We employed the AGMSE metric, introduced in this paper,for a comprehensive evaluation of image fusion performance. The images’ predominant black background and the minimal pixel occupation by bubble targets, which lack substantial structural texture, make AGMSE a precise and pertinent evaluation tool for this scenario. For our experimental images, a higher \(\lambda\) is more suitable, as it better separates the target regions from the background, which is the primary focus of our evaluation. However, we deliberately selected different \(\lambda\) values to explore how various methods perform under different conditions, providing a comprehensive comparison.

Table 4 The average AGMSE\(\downarrow\) of all algorithms in test dataset.

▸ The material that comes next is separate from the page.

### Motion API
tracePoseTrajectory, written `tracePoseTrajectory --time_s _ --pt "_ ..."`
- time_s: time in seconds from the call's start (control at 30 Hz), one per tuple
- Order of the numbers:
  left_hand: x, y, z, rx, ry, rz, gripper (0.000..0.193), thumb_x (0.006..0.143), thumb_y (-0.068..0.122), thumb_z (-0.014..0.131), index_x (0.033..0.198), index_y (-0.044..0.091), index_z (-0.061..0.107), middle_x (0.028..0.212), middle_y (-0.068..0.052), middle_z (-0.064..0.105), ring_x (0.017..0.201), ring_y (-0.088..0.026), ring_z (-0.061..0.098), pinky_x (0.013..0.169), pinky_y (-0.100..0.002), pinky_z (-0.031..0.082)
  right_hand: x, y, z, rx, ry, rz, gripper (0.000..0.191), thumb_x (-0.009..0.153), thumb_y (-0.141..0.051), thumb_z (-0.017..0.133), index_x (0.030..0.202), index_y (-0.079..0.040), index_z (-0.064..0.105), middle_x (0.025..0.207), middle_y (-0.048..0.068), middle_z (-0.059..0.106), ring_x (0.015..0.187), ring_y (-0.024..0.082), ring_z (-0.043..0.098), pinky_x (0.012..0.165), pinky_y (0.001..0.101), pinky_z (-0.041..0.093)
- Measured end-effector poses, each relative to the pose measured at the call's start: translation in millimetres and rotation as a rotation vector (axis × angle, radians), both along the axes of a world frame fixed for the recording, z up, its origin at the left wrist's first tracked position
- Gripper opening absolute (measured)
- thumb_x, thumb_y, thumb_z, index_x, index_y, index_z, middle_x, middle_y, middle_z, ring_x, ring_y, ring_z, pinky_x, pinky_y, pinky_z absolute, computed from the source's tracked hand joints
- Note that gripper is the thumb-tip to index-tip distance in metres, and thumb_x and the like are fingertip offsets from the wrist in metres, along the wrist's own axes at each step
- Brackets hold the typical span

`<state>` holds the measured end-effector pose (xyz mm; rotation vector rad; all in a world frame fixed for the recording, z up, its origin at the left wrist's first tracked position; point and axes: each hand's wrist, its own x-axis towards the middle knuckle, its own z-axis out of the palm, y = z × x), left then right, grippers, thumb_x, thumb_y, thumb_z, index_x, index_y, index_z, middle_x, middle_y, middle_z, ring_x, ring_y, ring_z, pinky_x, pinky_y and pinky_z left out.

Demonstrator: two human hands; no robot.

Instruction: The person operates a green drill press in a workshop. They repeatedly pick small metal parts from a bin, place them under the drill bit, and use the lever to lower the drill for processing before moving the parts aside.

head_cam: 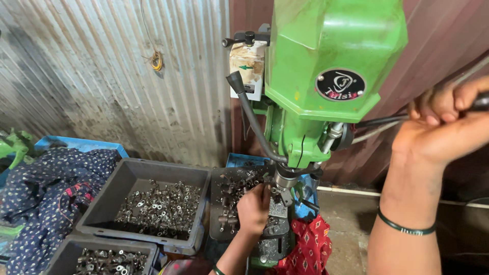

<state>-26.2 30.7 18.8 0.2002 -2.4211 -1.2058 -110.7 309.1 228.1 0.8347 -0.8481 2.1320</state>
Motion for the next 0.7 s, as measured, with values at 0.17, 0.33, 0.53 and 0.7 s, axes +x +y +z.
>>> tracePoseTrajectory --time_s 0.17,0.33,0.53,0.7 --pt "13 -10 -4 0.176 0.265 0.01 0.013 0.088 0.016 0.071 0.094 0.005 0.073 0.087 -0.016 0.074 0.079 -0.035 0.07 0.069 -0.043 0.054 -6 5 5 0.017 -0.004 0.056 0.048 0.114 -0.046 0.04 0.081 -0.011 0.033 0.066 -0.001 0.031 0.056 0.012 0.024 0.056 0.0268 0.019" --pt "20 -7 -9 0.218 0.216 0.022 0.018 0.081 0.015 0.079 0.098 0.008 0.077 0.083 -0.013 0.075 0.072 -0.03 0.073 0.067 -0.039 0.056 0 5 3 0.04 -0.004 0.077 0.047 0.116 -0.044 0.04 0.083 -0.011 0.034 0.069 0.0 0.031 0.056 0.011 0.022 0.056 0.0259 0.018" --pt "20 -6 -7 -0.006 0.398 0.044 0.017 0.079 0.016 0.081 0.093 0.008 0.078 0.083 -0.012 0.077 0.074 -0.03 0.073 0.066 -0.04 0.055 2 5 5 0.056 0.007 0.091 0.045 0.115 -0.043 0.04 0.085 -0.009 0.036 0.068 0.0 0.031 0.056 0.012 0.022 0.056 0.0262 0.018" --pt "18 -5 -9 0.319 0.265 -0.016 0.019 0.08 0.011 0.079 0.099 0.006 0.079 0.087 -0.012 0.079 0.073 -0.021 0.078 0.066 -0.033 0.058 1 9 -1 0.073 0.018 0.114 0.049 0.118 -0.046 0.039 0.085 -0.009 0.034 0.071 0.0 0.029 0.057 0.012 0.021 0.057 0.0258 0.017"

Table 4 displays the mean AGMSE for each method, demonstrating that RCFusion surpasses other SOTA methods. These results suggest that RCFusion provides superior fusion outcomes in the context of underwater micro-bubble multi-focus image fusion. Concurrently, these evaluative outcomes align with the subjective analysis depicted in Fig. 5, further confirming that AGMSE is a more appropriate evaluative metric in this scenario.

Conclusion

This paper introduces RCFusion, a novel multi-focus image fusion model tailored for underwater micro-bubble imaging and grounded in the Denoising Diffusion Probabilistic Model (DDPM). This approach uses locally focused images to inform the generation of a globally focused image from Gaussian noise. The incorporation of the RCBlock, featuring random image cropping, bolsters the model’s ability to generalize. It adeptly tackles the dual challenges of suboptimal underwater optical conditions and data scarcity, which are commonly implicated in generalization deficiencies. The principal contributions of this study are outlined below:

  1. 1.

    We introduce a multi-focus image fusion model specifically designed for underwater micro-target environments, marking what is, to our knowledge, the inaugural application of such technology to underwater micro-bubble scenes.

  2. 2.

    We develope an optical imaging system within an indoor environment to construct a dataset for multi-focus image fusion of underwater micro-bubbles.

  3. 3.

    We have developed a novel image fusion evaluation metric, specifically tailored for assessing the performance of models in underwater micro-bubble scenarios.